# WORK INSTRUCTION
Only an exact reprint of all the data is acceptable.

Start of RECORDED INFORMATION

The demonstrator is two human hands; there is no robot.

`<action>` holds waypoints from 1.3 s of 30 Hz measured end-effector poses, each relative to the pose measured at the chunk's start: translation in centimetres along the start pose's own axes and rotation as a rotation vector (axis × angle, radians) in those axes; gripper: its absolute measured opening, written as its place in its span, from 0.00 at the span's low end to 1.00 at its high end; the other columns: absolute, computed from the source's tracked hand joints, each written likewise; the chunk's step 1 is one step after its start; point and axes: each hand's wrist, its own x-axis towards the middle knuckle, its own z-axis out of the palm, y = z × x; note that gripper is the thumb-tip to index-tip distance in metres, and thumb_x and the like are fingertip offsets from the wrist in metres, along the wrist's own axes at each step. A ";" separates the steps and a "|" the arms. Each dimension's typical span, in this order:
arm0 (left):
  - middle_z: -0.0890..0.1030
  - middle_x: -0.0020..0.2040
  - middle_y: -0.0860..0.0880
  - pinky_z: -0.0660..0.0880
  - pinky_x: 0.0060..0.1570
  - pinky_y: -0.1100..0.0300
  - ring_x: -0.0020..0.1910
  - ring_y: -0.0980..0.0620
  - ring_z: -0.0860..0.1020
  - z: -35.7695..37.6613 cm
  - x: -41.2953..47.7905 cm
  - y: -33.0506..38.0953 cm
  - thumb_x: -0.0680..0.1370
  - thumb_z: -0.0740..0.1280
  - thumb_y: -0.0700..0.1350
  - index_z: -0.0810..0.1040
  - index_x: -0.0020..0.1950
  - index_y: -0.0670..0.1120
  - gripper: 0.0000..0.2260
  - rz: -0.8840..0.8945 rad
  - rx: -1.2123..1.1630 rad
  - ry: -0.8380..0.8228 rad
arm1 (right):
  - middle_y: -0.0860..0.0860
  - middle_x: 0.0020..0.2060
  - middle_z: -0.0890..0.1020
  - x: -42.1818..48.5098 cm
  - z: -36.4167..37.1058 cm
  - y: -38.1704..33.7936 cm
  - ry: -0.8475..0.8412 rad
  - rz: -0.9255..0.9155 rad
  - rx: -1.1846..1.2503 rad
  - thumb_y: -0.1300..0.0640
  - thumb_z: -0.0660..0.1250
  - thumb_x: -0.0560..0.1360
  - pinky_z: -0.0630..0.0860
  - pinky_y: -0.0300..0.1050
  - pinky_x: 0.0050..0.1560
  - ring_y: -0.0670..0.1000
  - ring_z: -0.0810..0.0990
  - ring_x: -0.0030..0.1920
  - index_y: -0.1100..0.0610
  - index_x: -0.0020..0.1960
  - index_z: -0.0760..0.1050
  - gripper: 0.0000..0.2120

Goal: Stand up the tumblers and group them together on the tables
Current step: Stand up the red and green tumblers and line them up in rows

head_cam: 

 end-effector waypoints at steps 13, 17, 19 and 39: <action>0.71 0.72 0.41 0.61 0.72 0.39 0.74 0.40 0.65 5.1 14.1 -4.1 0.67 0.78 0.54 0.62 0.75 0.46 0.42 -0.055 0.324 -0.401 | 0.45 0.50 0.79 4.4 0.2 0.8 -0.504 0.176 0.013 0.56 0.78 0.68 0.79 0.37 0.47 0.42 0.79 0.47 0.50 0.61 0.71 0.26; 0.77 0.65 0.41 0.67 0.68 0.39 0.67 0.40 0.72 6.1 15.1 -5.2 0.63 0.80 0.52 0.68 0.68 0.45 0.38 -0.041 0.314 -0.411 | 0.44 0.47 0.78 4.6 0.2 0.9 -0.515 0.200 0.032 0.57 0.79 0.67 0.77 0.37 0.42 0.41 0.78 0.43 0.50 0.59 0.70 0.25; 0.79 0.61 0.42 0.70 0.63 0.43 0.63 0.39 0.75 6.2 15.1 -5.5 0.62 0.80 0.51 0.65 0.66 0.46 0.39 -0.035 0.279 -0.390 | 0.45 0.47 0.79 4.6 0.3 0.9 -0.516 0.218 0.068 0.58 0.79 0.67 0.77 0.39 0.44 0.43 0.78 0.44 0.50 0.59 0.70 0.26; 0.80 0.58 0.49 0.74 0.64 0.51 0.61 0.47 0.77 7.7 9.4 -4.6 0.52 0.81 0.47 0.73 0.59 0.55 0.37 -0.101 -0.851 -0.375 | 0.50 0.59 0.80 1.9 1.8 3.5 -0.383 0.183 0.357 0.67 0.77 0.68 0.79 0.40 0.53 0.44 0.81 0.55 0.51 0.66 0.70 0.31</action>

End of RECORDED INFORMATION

# COMPLETED EXERCISE
The demonstrator is two human hands; there is no robot.

`<action>` holds waypoints from 1.3 s of 30 Hz measured end-effector poses, each relative to the pose measured at the chunk's start: translation in centimetres along the start pose's own axes and rotation as a rotation vector (axis × angle, radians) in those axes; gripper: its absolute measured opening, written as its place in its span, from 0.00 at the span's low end to 1.00 at its high end; the other columns: absolute, computed from the source's tracked hand joints, each written likewise; the chunk's step 1 is one step after its start; point and axes: each hand's wrist, its own x-axis towards the middle knuckle, its own z-axis out of the palm, y = z × x; note that gripper is the thumb-tip to index-tip distance in metres, and thumb_x and the like are fingertip offsets from the wrist in metres, along the wrist's own axes at each step. A ";" separates the steps and a "|" the arms. Each dimension's typical span, in this order:
arm0 (left):
  - middle_z: -0.0890..0.1030
  - middle_x: -0.0020..0.2040
  - middle_y: -0.0860..0.0880
  - pinky_z: -0.0660..0.0880
  - pinky_x: 0.0060..0.1570
  - pinky_y: -0.1100..0.0300
  - ring_x: -0.0020..0.1910
  - ring_y: -0.0980..0.0620
  - ring_z: -0.0860..0.1020
  - z: -35.7695..37.6613 cm
  - x: -41.2953..47.7905 cm
  - y: -33.0506..38.0953 cm
  - thumb_x: -0.0680..0.1370
  - thumb_z: -0.0740..0.1280
  - thumb_y: -0.0700..0.1350
  - index_z: -0.0810..0.1040
  - index_x: -0.0020..0.1950
  - index_y: -0.0670..0.1120
  - gripper: 0.0000..0.2260
  - rz: -0.8840..0.8945 rad
  - rx: -1.2123..1.1630 rad
  - ry: -0.8380..0.8228 rad
arm1 (right):
  - middle_y: -0.0860..0.0860
  - middle_x: 0.0020..0.2060
  - middle_z: -0.0890..0.1020
  - x: -42.1818..48.5098 cm
  - z: -36.4167..37.1058 cm
  - y: -38.1704..33.7936 cm
  - ry: -0.8475..0.8412 rad
  - rz: -0.9255..0.9155 rad
  - rx: -1.1846..1.2503 rad
  - thumb_y: -0.1300..0.0640
  - thumb_z: -0.0660..0.1250
  - thumb_x: -0.0560..0.1360
  - pinky_z: -0.0630..0.0860
  - pinky_y: -0.0300..0.1050
  - pinky_x: 0.0050..0.1560
  - ring_y: -0.0670..0.1000
  - ring_z: -0.0810..0.0990
  - ring_x: -0.0030..0.1920
  - index_y: -0.1100..0.0610
  - index_x: -0.0020..0.1960
  - index_z: -0.0760..0.1050
  - gripper: 0.0000..0.2120

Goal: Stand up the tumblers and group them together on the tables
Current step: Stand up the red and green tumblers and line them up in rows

head_cam: 

 end-effector waypoints at steps 13, 17, 19 and 39: <action>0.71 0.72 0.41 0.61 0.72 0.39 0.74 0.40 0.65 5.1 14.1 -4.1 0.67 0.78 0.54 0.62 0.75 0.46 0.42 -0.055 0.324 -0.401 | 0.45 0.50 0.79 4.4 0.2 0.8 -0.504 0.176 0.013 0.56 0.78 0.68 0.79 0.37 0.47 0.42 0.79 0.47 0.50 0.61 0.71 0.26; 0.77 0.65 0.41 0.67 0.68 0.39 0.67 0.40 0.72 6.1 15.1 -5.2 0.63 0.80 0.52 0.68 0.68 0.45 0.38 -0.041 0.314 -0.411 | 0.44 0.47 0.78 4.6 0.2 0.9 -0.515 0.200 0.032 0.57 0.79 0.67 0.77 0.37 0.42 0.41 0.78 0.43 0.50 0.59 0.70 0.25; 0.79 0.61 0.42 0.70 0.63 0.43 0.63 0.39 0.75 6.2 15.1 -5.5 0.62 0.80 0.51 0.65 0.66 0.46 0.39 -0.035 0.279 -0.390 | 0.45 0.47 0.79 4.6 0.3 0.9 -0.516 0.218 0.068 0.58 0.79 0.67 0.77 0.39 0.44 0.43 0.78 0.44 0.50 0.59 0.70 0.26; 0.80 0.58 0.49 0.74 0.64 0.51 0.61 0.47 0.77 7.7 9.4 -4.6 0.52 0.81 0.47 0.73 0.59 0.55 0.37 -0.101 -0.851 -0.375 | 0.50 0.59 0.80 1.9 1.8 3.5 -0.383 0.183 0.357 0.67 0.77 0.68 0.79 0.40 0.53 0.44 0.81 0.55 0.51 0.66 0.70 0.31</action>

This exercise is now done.